Dialog in der Moschee
Zum Thema Ausbildungs- und Arbeitsmarktchancen türkischer Jugendlicher organisierte der Kreisjugendring eine lebhafte Diskussion in der Moschee in Winnenden
„Ohne die Eltern werden die Kinder nicht wettbewerbsfähig sein. Die Eltern müssen sich mit dem Thema Ausbildung beschäftigen!“. Walter Hennig war spürbar entschlossen, die seltene Chance beim Schopf zu packen: Wann erreicht der Chef der Agentur für Arbeit in Waiblingen schon mal die Eltern türkischer Jugendlicher? Und eben die waren im bis auf den letzten Stuhl besetzten Veranstaltungsraum der Kocatepe-Moschee in Winnenden sehr zahlreich vertreten.
Oft zusammen mit ihren Kindern folgten sie vor kurzem der Einladung des Kreisjugendrings Rems-Murr e.V. zur „Diyalog“ genannten Veranstaltung. „Chancen und Perspektiven der türkischen Jugendlichen“, lautete das Thema. Passgenauer geht es kaum.

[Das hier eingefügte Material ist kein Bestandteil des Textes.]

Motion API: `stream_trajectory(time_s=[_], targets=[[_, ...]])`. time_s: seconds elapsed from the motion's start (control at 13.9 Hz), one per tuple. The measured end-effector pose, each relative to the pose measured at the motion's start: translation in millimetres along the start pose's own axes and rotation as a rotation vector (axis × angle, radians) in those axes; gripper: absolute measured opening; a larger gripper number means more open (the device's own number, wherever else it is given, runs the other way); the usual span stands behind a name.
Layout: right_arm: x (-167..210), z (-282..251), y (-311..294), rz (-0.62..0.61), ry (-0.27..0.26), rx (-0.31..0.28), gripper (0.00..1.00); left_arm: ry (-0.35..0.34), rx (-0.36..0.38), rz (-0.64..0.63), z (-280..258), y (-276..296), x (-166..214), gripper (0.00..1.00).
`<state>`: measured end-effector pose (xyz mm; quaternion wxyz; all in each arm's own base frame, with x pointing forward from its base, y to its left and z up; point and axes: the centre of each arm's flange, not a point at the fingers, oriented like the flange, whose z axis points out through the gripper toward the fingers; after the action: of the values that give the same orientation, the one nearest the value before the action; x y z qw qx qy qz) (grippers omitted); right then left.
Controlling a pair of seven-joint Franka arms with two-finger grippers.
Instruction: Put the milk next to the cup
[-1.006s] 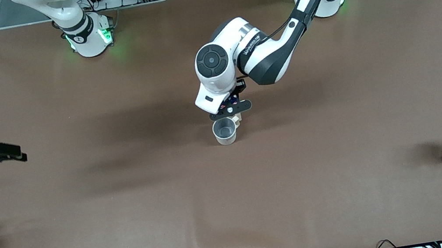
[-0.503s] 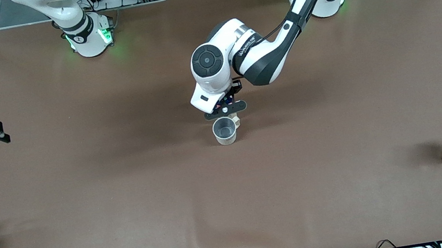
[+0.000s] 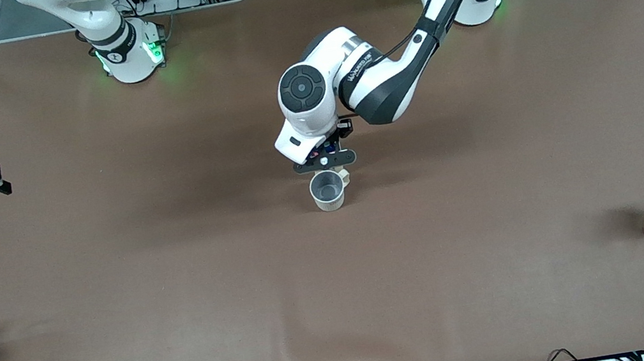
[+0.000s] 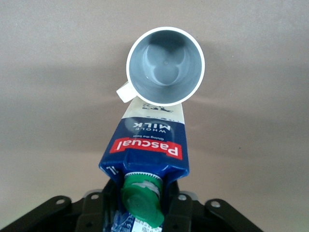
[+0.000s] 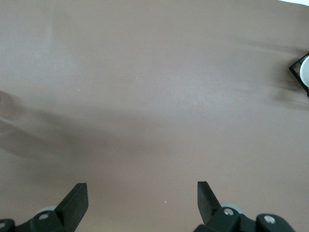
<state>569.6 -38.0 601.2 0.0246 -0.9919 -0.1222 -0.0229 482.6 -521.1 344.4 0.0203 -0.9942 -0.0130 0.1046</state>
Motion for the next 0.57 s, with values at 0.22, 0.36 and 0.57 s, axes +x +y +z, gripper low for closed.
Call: stream_trajectory(time_s=[0.22, 0.36, 0.57], targets=[[2.5, -9.1, -14.1, -0.029, 0.023, -0.032, 1.00, 0.004, -0.005, -0.005, -2.5, -1.7, 3.2, 0.79], [2.5, -12.3, -12.9, -0.028, 0.037, -0.039, 1.00, 0.009, -0.034, -0.010, -16.4, -0.3, 2.5, 0.99], [2.7, -14.2, -8.8, -0.029, 0.042, -0.070, 1.00, 0.048, -0.098, -0.033, -71.6, -13.8, 1.2, 1.00]])
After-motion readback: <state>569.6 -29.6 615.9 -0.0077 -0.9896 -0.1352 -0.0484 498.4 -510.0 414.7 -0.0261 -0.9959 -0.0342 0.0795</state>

Entsprechend groß war auch das Interesse der Gäste, sich an diesem Dialog zu beteiligen.
Während vom Podium aus zunächst weitere Appelle an die Eltern und ihre Verantwortung für die Ausbildung ihrer Kinder zu hören waren, meldete sich eine türkische Mutter aus dem Publikum zu Wort. Sie wisse aus eigener Erfahrung, dass viele Eltern die Ausbildung ihrer Kinder sehr ernst nähmen und die Kinder gerne auf weiterführende Schulen schicken würden. Weil dort aber die Mithilfe der Eltern beim Schulstoff stillschweigend vorausgesetzt werde, bleibe für Familien, die diese Hilfe zeitlich oder inhaltlich nicht leisten könnten, nichts anderes übrig, als Nachhilfestunden zu buchen. Sie selbst habe drei Kinder, für die sie Monat für Monat hunderte Euro Nachhilfe bezahle. Viele Eltern sähen sich durchaus in der Pflicht, kämen aber auch an Ihre Grenzen, so das Fazit der Mutter, die mit ihrer Offenheit den Dialog in der Moschee so richtig in Fahrt brachte.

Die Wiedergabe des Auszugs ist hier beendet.